Okay, okay. Let’s say we SHOULD get rid of the Electoral College. Is that going to piss off everyone and make everything crazy? Does it help any party in particular? DO I SMELL A CONSPIRACY?
This is like, National Treasure crap. Who the hell is trying to make it the Electoral College illegal? What would happen if it was gone? Would it just be the popular vote? Would that be a terrible idea leaving everything up to the people, because sometimes hardcore democracy sucks. Sometimes people are stupid. Then again, stupid people should get a say too. I mean what is stupid? Who draws the line at what is stupid and what’s not?
In conclusion, the Electoral College can kiss my ass because its lamer than lame.


It took a split second for Jasper’s brow to furrow in confusion. He looked up from the screen at me. Now I was a bright red.

“Have you ever been tested for Attention Deficit Disorder?” he asked.

“Yes,” I said. He waited. “Oh, you were kidding? Well, I have, and no, I don’t have the luxury having the exact DSM criteria to make the government tutor me for free.” Jasper’s blonde brows went up.

“What exactly did you accomplish by writing this?”

I fought the urge to roll my eyes. I hated having to explain myself.

“Free writing is a good way to get momentum.
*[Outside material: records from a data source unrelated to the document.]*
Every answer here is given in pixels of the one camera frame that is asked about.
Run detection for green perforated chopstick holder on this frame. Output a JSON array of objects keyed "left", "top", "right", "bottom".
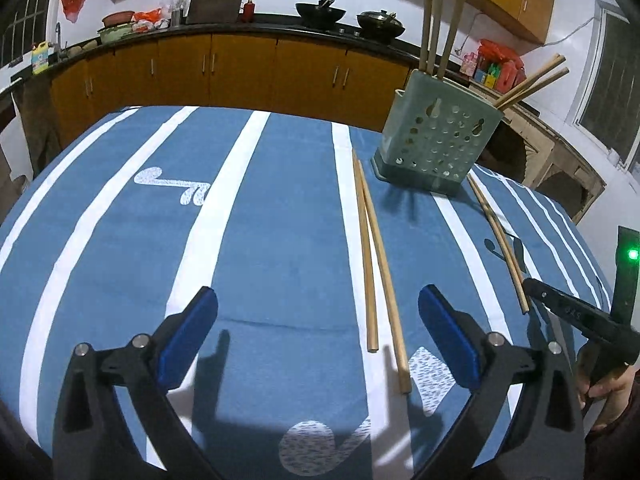
[{"left": 371, "top": 69, "right": 505, "bottom": 197}]

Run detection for blue white striped tablecloth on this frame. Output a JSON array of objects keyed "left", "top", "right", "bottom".
[{"left": 0, "top": 105, "right": 613, "bottom": 480}]

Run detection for gas stove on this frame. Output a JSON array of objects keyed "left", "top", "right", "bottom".
[{"left": 300, "top": 22, "right": 401, "bottom": 41}]

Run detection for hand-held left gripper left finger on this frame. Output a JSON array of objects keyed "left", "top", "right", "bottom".
[{"left": 52, "top": 286, "right": 220, "bottom": 480}]

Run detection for old white wooden table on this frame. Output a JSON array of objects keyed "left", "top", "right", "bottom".
[{"left": 462, "top": 77, "right": 607, "bottom": 223}]

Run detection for black kitchen countertop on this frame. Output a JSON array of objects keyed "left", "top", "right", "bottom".
[{"left": 10, "top": 17, "right": 541, "bottom": 116}]

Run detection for wall cable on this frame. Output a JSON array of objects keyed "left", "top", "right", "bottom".
[{"left": 452, "top": 10, "right": 608, "bottom": 58}]

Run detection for stacked bowls on counter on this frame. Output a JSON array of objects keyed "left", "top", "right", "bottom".
[{"left": 97, "top": 24, "right": 136, "bottom": 43}]

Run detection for crumpled red plastic bag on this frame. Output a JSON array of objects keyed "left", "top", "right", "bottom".
[{"left": 132, "top": 8, "right": 163, "bottom": 31}]

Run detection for wooden lower kitchen cabinets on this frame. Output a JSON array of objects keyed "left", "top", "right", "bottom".
[{"left": 50, "top": 32, "right": 416, "bottom": 133}]

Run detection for red plastic bag over bottles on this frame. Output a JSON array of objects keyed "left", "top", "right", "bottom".
[{"left": 477, "top": 39, "right": 526, "bottom": 68}]

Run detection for person's right forearm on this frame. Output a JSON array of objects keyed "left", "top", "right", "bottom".
[{"left": 585, "top": 417, "right": 640, "bottom": 480}]

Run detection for yellow detergent bottle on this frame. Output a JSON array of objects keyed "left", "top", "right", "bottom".
[{"left": 31, "top": 41, "right": 51, "bottom": 75}]

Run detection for black pot with lid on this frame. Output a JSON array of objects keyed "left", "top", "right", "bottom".
[{"left": 356, "top": 9, "right": 407, "bottom": 40}]

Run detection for large barred window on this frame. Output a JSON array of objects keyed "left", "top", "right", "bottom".
[{"left": 572, "top": 0, "right": 640, "bottom": 173}]

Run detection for person's right hand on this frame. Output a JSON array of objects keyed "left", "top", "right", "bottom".
[{"left": 575, "top": 347, "right": 640, "bottom": 432}]

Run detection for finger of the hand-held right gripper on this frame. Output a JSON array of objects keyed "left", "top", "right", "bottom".
[{"left": 522, "top": 277, "right": 640, "bottom": 367}]

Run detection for dark wooden cutting board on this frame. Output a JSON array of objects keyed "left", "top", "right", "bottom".
[{"left": 186, "top": 0, "right": 245, "bottom": 25}]

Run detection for barred window beside sink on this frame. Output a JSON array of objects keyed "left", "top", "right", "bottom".
[{"left": 0, "top": 0, "right": 57, "bottom": 68}]

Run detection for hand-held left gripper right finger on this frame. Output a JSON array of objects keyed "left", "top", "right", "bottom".
[{"left": 417, "top": 284, "right": 587, "bottom": 480}]

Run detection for wooden chopstick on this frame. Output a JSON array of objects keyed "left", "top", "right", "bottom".
[
  {"left": 439, "top": 0, "right": 472, "bottom": 80},
  {"left": 356, "top": 159, "right": 413, "bottom": 395},
  {"left": 494, "top": 53, "right": 567, "bottom": 108},
  {"left": 496, "top": 66, "right": 571, "bottom": 112},
  {"left": 470, "top": 174, "right": 532, "bottom": 312},
  {"left": 429, "top": 0, "right": 447, "bottom": 77},
  {"left": 419, "top": 0, "right": 436, "bottom": 72},
  {"left": 466, "top": 175, "right": 529, "bottom": 315},
  {"left": 351, "top": 148, "right": 379, "bottom": 353}
]

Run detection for black wok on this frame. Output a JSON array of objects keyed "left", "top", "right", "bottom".
[{"left": 295, "top": 0, "right": 347, "bottom": 28}]
If you get past all the obscenities, you’ll find that I made my outline. Topic paragraph, the history of the Electoral College, why it was made, what it is, how its developed over the years, the good its done for politics, the arguments for its removal, what would happen if it were removed, and the conclusion,” I said. The way Jasper did a double take at the screen made me smile with self pride. He seemed to agree.

“Clever. It must take the anxiety out of a term paper, and still productive. Excellent use of psychological defense mechanisms,” he said.

“Thanks,” I said, though I wasn’t quite sure what he was talking about.

“Now,” he said. “You have the general topic which is clearly the Electoral College, but, what is this paper about exactly? Is it purely informative?”

“I have no idea,” I responded with a nod.

He paused.

“Where’s your paper’s outline? What does your teacher expect you to write?” he asked.

“I have no idea,” I said again. He exhaled as he seemed to suddenly understand.

“You lost it?”

“Yes,” I said.

He sighed and I could guess his thoughts.

Typical Cammy.

“Is it an argumentative paper?”

“I don’t think so,” I said. “But Mr. Andrus said something about how we should talk about why we should keep the Electoral College system or if we should just stick to the popular vote.” Jasper blinked. Something unnecessary for vampires, so I knew that he was reacting to something I’d said.

“What?”

“Nothing, just… Well, this is bringing back memories,” he said.

“Really?”

“Yes,” he said. He smiled and exhaled. “Very old memories.”

My blood surged in familiar Twilight enhanced excitement. I felt a back story coming on! Not just any back story, Jasper’s back story. This was what part of the Civil War was about, wasn’t it? I turned my body so I could cross my legs on the couch and face him. He watched me.

“Where’s this excitement coming from?” he asked, smiling hesitantly.

“Of every Cullen’s political view, yours has to be the most interesting. You’re the confederate soldier!” I said. Jasper looked shocked. I felt a flicker of that surpise brush against my own emotions.

“How did you know that?”

“Can I see the bite marks on your arms?” I asked feeling my eyes glitter with dazzled fascination of a fan. He exhaled in understanding.

“I’m going to tell Bella my story?” he asked. I hesitated. Maybe I shouldn't have given that away. He sighed. “How strange.”

“Why is it strange? She’s going to be a part of your family,” I asked.
He paused.

“Nothing, its just… I’m used to distancing myself from Bella. It’s starting to feel real, seeing Bella starting to spend the night, and indulging Alice,” he said. His eyes trained down at the couch for a moment. He looked almost sad.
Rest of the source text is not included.